He wrote Levy’s new address in his book when he got to the office. He tried to work, but he kept thinking of the men in the circle. They’d looked like they were waiting for someone, except Levy, who’d looked like he was having a vision.
Hawkins went through the papers on his desk; the commissioner wanted an income/education breakdown on the new black rookies. He was supposed to write a speech for a PBA meeting, on anything he wanted, and he tried to work on it, but couldn’t. He looked out of his window at people in the little park next to the buildings. He made up lives for them. The man with the striped red and black umbrella was a customers’ man with three children. The harried look and conservative three-piece suit told him that much. But the umbrella was gaudy, and didn’t fit. So maybe the man was a fag . . . a closet job. A squall came up, rain crashed down, and the people ran for cover; the drops hit hard, mud splattered the sidewalk and peoples’ legs, and Hawkins thought of Adam in his fresh grave, the rain smashing against the dirt that covered him. He’d go to the grave today and leave a pebble as a token of his visit the way Adam had done when they’d gone to old Feldsher’s grave. He would pray for his friend, even though he hadn’t prayed since he was a kid and didn’t remember any prayers. He’d ask Ableson to go with him, to help him.
He tried to call Ableson, but he was out. He tried again at four and at five, but Lerner hadn’t heard from him and he sounded worried.
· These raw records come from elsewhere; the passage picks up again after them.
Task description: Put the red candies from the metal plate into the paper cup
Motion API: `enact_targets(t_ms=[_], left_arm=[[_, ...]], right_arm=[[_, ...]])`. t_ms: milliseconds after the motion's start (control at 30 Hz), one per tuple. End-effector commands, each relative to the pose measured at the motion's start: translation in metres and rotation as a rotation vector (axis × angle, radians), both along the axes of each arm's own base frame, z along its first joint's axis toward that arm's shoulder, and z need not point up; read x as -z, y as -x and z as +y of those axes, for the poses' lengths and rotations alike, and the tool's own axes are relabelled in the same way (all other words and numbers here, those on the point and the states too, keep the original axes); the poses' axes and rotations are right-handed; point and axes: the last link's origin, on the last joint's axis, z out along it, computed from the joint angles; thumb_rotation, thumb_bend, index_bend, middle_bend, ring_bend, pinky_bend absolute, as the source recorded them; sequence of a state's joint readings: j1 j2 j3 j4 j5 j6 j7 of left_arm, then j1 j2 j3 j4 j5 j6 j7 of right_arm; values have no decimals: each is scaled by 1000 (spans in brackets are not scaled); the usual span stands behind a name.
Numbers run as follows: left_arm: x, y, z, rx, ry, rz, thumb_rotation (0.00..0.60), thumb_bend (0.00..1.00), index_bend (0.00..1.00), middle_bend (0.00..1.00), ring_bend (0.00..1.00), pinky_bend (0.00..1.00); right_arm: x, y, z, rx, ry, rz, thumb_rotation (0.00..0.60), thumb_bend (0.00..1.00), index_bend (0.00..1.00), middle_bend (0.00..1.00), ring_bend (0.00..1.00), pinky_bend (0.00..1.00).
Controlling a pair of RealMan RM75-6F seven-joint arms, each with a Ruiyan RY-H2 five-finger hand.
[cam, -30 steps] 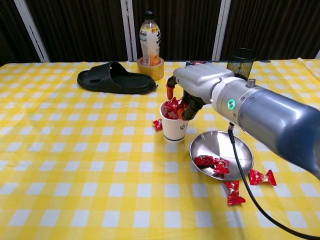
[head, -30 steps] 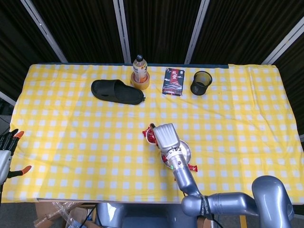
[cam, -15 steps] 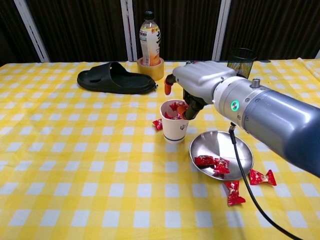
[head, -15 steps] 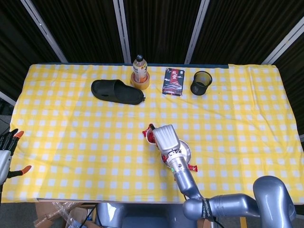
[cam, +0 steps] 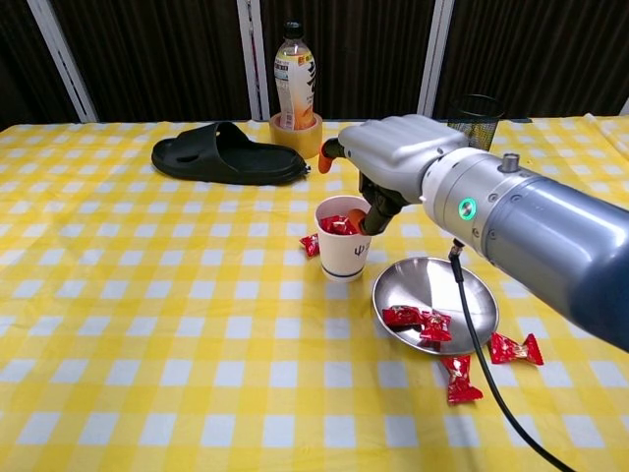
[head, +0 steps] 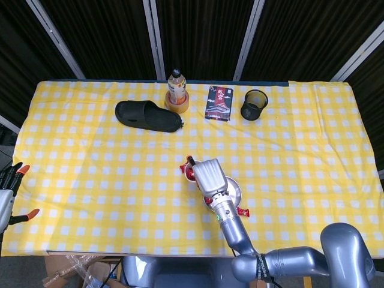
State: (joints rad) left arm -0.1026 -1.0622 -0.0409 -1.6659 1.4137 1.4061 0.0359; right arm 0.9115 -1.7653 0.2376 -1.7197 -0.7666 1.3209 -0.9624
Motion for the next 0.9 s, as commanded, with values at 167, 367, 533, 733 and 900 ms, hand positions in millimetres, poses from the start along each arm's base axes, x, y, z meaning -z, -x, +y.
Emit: enact_targets(t_ms=[167, 367, 533, 733, 900], left_arm=[[0, 0, 0, 1, -1, 1, 600, 48, 5, 0, 0, 0], [0, -1, -1, 0, -3, 3, 600, 47, 6, 0, 0, 0], [0, -1, -2, -1, -5, 2, 600, 48, 8, 0, 0, 0], [0, 0, -2, -2, -4, -1, 600, 48, 8, 0, 0, 0], [0, 0, -2, -5, 0, -3, 600, 48, 8, 0, 0, 0]], right_arm=[[-8, 6, 16, -13, -27, -21, 600, 499, 222, 855, 922, 978], [-11, 4, 35, -32, -72, -53, 600, 497, 222, 855, 922, 978], [-11, 2, 54, -54, -127, -61, 600, 498, 222, 855, 923, 978], [-8, 2, 55, -50, -133, -25, 600, 495, 212, 855, 923, 978], [-6, 1, 45, -10, -123, 2, 600, 406, 38, 855, 923, 978]])
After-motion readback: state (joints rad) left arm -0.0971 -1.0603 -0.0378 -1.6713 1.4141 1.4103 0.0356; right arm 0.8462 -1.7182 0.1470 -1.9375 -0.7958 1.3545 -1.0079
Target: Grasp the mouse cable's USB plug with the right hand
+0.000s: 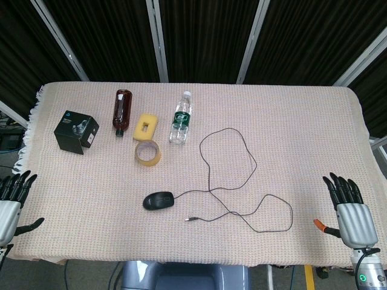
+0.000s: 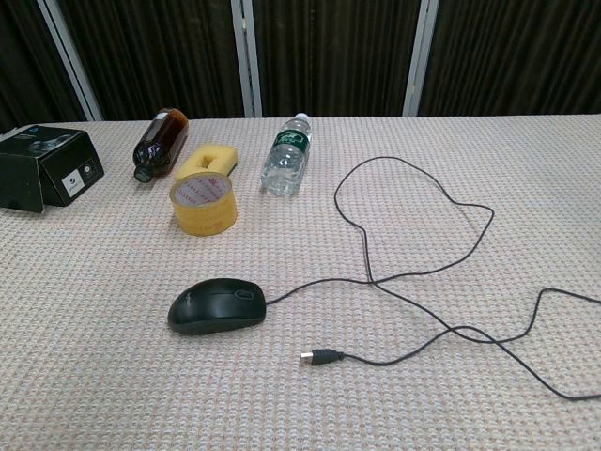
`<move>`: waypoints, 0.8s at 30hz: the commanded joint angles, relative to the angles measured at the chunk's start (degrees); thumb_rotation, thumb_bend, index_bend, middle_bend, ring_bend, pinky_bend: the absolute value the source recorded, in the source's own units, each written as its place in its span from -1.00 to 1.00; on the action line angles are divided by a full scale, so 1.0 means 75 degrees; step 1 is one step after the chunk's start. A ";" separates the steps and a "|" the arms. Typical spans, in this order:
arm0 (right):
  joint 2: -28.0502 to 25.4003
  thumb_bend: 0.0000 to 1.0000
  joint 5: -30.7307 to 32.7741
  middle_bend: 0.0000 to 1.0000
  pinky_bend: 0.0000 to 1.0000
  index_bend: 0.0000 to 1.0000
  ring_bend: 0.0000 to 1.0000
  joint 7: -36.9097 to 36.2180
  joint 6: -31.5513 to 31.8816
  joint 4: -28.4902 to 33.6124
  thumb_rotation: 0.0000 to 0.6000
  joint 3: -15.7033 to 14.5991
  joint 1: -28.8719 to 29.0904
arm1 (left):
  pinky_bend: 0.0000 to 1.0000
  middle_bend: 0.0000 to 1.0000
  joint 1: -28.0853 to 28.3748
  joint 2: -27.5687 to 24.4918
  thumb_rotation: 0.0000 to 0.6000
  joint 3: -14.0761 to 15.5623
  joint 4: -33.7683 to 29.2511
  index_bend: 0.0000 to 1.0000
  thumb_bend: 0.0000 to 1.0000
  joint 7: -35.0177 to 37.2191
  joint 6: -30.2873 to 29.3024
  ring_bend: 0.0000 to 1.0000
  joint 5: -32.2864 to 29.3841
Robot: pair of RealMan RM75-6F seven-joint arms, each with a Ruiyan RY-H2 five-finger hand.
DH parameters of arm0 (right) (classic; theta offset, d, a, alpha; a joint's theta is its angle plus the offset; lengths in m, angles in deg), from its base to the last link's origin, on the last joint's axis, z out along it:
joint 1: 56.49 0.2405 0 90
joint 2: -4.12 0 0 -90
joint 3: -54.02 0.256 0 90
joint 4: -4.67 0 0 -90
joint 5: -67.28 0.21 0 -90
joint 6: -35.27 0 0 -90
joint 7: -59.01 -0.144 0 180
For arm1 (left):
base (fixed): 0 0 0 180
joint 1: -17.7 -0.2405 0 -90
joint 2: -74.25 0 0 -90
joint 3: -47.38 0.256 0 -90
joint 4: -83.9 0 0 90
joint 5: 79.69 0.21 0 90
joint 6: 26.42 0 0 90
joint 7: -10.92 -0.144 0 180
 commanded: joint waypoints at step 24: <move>-0.0065 -0.85 0.0029 -1.00 -1.00 -1.00 -1.00 -0.0074 -0.0046 0.0066 1.00 -0.0009 -0.0014 | -1.00 -1.00 0.0002 0.0027 1.00 0.0005 0.0005 -1.00 -1.00 -0.0038 -0.0016 -1.00 0.0030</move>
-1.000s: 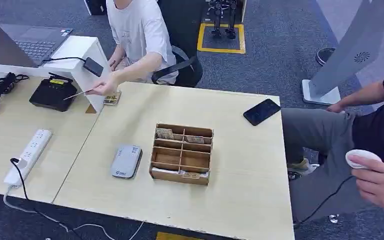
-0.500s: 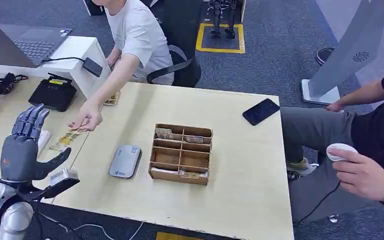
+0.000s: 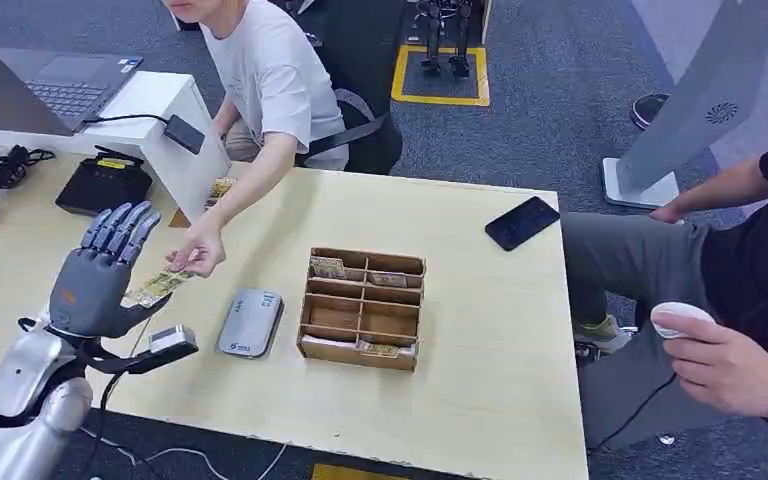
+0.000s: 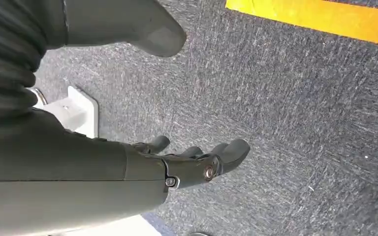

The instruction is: Pass the card to the sensor for recognition and then transmit it.

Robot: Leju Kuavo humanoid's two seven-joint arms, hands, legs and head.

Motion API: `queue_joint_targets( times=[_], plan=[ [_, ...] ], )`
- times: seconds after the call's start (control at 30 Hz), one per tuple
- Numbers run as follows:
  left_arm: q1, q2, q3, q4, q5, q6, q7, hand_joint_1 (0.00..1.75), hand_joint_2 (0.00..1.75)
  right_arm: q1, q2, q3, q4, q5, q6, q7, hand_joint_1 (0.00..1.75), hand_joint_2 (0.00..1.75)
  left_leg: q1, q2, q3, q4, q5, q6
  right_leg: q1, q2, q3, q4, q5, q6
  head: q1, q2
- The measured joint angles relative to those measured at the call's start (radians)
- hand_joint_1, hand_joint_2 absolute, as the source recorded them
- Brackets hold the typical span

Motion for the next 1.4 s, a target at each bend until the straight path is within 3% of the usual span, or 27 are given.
queue_joint_targets(
  times=[0.23,0.93,0.97,1.0,1.03,1.4],
  plan=[
    [-0.014,0.022,-0.040,0.035,0.005,0.006,0.004,0.00,1.75,-0.003,-0.005,0.011,0.011,0.000,-0.001,0.000,0.00,1.75,0.000,0.000,-0.001,0.000,0.000,0.000,0.000,0.000,-0.001,0.000,0.000,0.000,0.000,0.000],
    [0.020,0.039,-0.042,0.058,0.100,-0.005,0.005,0.00,1.75,-0.007,-0.007,0.034,0.024,0.000,-0.003,0.003,0.00,1.75,0.000,0.000,-0.001,0.000,0.000,0.000,0.000,0.000,-0.001,0.000,0.000,0.000,0.000,0.000],
    [0.022,0.039,-0.042,0.058,0.105,-0.008,0.005,0.23,1.75,-0.007,-0.007,0.035,0.024,0.000,-0.003,0.003,0.00,1.75,0.000,0.000,-0.001,0.000,0.000,0.000,0.000,0.000,-0.001,0.000,0.000,0.000,0.000,0.000],
    [0.022,0.039,-0.042,0.058,0.106,-0.011,0.005,1.59,1.75,-0.007,-0.007,0.035,0.024,0.000,-0.003,0.003,0.00,1.75,0.000,0.000,-0.001,0.000,0.000,0.000,0.000,0.000,-0.001,0.000,0.000,0.000,0.000,0.000],
    [0.023,0.039,-0.042,0.058,0.107,-0.013,0.005,1.75,1.75,-0.008,-0.007,0.035,0.025,0.000,-0.003,0.003,0.00,1.75,0.000,0.000,-0.001,0.000,0.000,0.000,0.000,0.000,-0.001,0.000,0.000,0.000,0.000,0.000],
    [0.029,0.036,-0.030,0.058,0.145,-0.031,0.003,1.75,1.75,-0.008,-0.007,0.043,0.028,0.000,-0.010,0.004,0.00,1.75,0.000,0.000,-0.001,0.000,0.000,0.000,0.000,0.000,-0.001,0.000,0.000,0.000,0.000,0.000]
  ],
)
He tried again to work, but he couldn’t forget that it was after five and Mo still hadn’t called in. It wasn’t like him. Mo was a rock, the most reliable officer in that precinct—or any other, Hawkins thought. If only they were all like Mo. Then where was he? Hawkins looked at the clock. Five-fifteen. It was getting dark earlier now and they couldn’t go to the grave today. They’d go on Sunday, and maybe bring Alma and Peg. Five-twenty-five and still no Mo. Hawkins wondered if his old friend had found another woman. He wouldn’t tell Hawkins if he had, because Hawkins was Peg’s friend, too, and he’d hate knowing about it. Maybe Mo was getting it right now at the Granada Hotel across from the precinct.
At five-thirty-five Mo called on Hawkins’s private line. “Roger, help me.” He sounded sick.
“Where are you?”
“The clubhouse on President Street. Take a squad car. Use the siren.” Incredibly, Ableson sobbed. “Get here, oh God, get here. . . .”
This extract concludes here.